Unit 5 timeline

  • The Tejanos

    The Tejanos

    In 1598, Spanish conquistador Juan de Oñate and his soldiers reached the Rio Grande. De Oñate claimed all the land around the river for Spain, leading to 200 years of Spanish rule.
  • The second great awakening

    The second great awakening

    In the 1790s, some Christians reexamined their religious practices. Many began to believe they should have a direct and emotional relationship with God. This movement is called the Second Great Awakening.
  • Fighting for better pay

    Fighting for better pay

    In the 1820s, workers began to organize labor unions, or groups that advocate for workers rights and protections. Together, unionized workers had a much more powerful voice in demanding better pay and safer environments to work in.
  • Trails to the west

    Trails to the west

    1821 was the year that Mexico won its independence from Spain. Under Spanish rule, trade with the United States had been heavily restricted.
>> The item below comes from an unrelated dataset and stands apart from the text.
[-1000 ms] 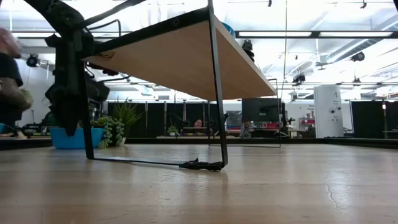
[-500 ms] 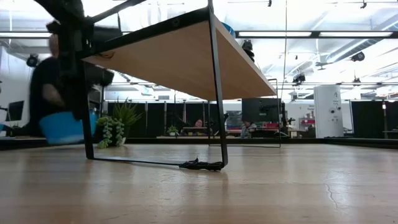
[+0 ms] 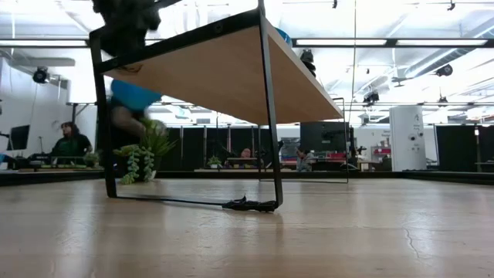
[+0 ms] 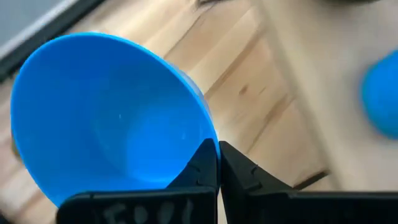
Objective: Pick & Place Mini bowls
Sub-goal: Stack the top blue bowl on the blue bowl on the shelf
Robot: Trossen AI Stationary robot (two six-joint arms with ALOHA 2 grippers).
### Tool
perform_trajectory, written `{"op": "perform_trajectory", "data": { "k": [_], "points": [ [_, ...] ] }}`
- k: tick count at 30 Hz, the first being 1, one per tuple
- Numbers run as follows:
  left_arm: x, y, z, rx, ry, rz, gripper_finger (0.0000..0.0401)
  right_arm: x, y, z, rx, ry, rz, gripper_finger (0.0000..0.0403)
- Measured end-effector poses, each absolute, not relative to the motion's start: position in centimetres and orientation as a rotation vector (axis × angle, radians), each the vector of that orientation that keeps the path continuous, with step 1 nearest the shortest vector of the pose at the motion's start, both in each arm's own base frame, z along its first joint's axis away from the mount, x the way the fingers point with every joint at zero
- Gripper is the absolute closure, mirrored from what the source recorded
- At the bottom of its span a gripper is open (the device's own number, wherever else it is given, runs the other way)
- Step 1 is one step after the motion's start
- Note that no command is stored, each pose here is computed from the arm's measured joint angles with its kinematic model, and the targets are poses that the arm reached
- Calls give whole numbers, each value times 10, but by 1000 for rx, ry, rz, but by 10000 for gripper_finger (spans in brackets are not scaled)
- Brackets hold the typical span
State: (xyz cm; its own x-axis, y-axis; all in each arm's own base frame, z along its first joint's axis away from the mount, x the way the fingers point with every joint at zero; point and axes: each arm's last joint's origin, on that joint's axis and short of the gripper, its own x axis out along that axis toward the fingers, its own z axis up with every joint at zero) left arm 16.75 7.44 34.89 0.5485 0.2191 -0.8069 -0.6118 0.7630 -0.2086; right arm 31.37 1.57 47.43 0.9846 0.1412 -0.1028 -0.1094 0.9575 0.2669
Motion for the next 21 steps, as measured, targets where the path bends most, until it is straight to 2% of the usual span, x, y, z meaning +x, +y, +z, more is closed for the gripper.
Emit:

Mexico was eager to support individual land ownership and trade with the United States.
  • Education and Advocation

    Education and Advocation

    To address the lack of education for girls and women, a number of women established schools for them, including Emma Willard, who founded the Troy Female Seminary in 1821, and Mary Lyon, who founded Mount Holyoke Female Seminary in 1837.
  • Debating states rights

    Debating states rights

    The Tariff of 1828, as the bill was called, was a win-win for the federal government and the Northeast. Tariffs were the government’s main source of revenue, or income, and the higher fees helped protect northeastern industries.
  • Expanding into native American Lands

    Expanding into native American Lands

    The pressure came to a head in 1828, when Americans discovered gold on Cherokee lands in Georgia. Now both settlers and miners were eager to grab the land. That’s when southern states passed laws allowing them to take over Native American lands.
  • The trail of tears

    The trail of tears

    The Trail of Tears was part of a series of forced displacements of Native Americans between 1830 and 1850 by the United States government known as the Indian removal.
  • The abolition movement

    The abolition movement

    A movement to end slavery. In Western Europe and America, Abolitionism was a historic movement that sought to end the Atlantic slave trade and liberate the enslaved people.
  • A new party system

    A new party system

    In 1834, senators Clay and Webster had formed a new political party, which they called the Whig Party after a British political group that had criticized the monarchy.
  • Native American Resistance

    Native American Resistance

    The Seminole were among the Native Americans who refused to leave their homes. They lived near the Everglades, a large wetlands region in southern Florida. After the Seminole rejected a removal treaty, President Jackson and the federal government declared war on them in 1835.
  • Tensions with Mexico

    Tensions with Mexico

    In July 1845, Polk sent American troops to secure the area between the Rio Grande and the Nueces River. Polk also sent John Slidell, a diplomat, or person sent to represent a country, to Mexico City with an offer. Texas would extend to the Rio Grande, and the United States would buy California for $25 million. The Mexican government refused to negotiate.
  • The United States at war

    The United States at war

    In 1846 the U.S Senate voted 40 to 2 to go to war with Mexico. President James K. Polk had accused Mexican troops of having attacked Americans on U.S. soil, north of the Rio Grande. But Mexico claimed this land as its own territory and accused the American military of having invaded.
  • Consequences of the war

    Consequences of the war

    The Mexican-American war ended in 1848 but the victory over Mexico aggravated an already looming problem. The addition of so much land only worsened conflicts over slavery. The new territories were not part of the Missouri Compromise.
  • Women's rights and Seneca falls

    Women's rights and Seneca falls

    The Seneca Falls Convention was the first women's rights convention in the United States. Held in July 1848 in Seneca Falls, New York, the meeting launched the women's suffrage movement vote.